British philosopher, author of spiritual books, journalist and traveler (1898-1981)

Paul Brunton is the pen name and later the real name of Hyman Raphael Hurst (21 October 1898 – 27 July 1981), a British philosopher, author of spiritual books, journalist and traveler. He is best known as one of the early popularizers of Neo-Hindu spiritualism in western esotericism, notably via his bestselling A Search in Secret India (1934) which has been translated into over 20 languages.

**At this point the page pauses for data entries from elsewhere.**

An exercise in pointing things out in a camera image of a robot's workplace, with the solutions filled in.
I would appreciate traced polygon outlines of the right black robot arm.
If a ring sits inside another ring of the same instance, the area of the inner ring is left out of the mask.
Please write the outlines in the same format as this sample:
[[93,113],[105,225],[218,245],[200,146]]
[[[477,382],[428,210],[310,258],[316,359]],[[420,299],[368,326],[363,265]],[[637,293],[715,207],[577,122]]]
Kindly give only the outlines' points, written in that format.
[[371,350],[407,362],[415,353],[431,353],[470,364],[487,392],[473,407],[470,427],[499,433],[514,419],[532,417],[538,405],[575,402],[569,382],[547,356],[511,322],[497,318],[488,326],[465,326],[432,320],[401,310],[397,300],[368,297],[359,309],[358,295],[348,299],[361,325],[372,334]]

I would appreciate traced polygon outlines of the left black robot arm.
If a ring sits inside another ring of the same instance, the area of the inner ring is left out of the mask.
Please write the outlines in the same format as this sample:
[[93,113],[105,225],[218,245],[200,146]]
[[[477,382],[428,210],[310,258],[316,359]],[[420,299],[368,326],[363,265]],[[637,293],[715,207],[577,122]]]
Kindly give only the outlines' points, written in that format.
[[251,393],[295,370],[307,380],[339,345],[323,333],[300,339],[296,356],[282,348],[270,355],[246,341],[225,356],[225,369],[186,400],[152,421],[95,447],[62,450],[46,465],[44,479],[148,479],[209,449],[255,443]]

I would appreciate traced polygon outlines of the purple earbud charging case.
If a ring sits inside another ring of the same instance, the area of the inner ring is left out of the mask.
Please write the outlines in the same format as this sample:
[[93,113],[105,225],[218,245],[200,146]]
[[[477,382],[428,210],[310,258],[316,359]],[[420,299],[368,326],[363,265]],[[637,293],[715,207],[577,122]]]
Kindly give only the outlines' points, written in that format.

Brunton was a proponent of a doctrine of Mentalism, or Oriental Mentalism to distinguish it from subjective idealism of the western tradition. Brunton expounds his doctrine of Mentalism in The Hidden Teaching Beyond Yoga (1941, new ed. 2015 North Atlantic Books), The Wisdom of the Overself (1943, new ed. 2015 North Atlantic Books) and in the posthumous publication of The Notebooks of Paul Brunton in 16 volumes (Larson Publications, 1984–88).

==Biography==
Hurst was born in London in 1898 to a family of Jewish immigrants from Eastern Europe, and his original birth name was Hyman Abraham Isaacs. He grew up in the Cockney section of London. His mother died when he was thirteen and his father (occupation shoemaker) remarried. His stepmother brought the ideas of the Christian Science religious movement into the family. He was educated at the Central Foundation Boys' School, later at the St George's Colleage Central, London (St George's College for Civil Service and Secretarial Training, moved from King's College in 1909; located in Red Lion Square). He served in a tank division during the First World War, and later devoted himself to mysticism and came into contact with Theosophists.
He married Karen Augusta Tuttrup in 1921, with whom he had a son, Kenneth Thurston Hurst (b. 1923).
After his wife had an affair with his friend Leonard Gill, the marriage ended in divorce in 1926, but Hurst remained on friendly terms with his ex-wife and with Gill.
He was a bookseller and journalist, and wrote under various pseudonyms, including Raphael Meriden and Raphael Delmonte.
Being partner of an occult bookshop, The Atlantis Bookshop, in Bloomsbury, Hurst came into contact with both the literary and occult British intelligentsia of the 1920s.

In 1930, Hurst embarked on a voyage to India, which brought him into contact with Meher Baba, Vishuddhananda Paramahansa, Paramacharya of Kancheepuram and Ramana Maharshi. At the Paramacharya's insistence, he met Bhagavan Ramana Maharshi, which led to a turn of events culminating in revealing Ramana to the western world.
Hurst's first visit to Sri Ramana's ashram took place in 1931. During this visit, Hurst was accompanied by a Buddhist bhikshu, formerly a military officer but meanwhile known as Swami Prajnananda, the founder of the English ashram in Rangoon.
Hurst asked several questions, including "What is the way to God-realization?" and Maharshi said: "Vichara, asking yourself the 'Who am I?' enquiry into the nature of your Self."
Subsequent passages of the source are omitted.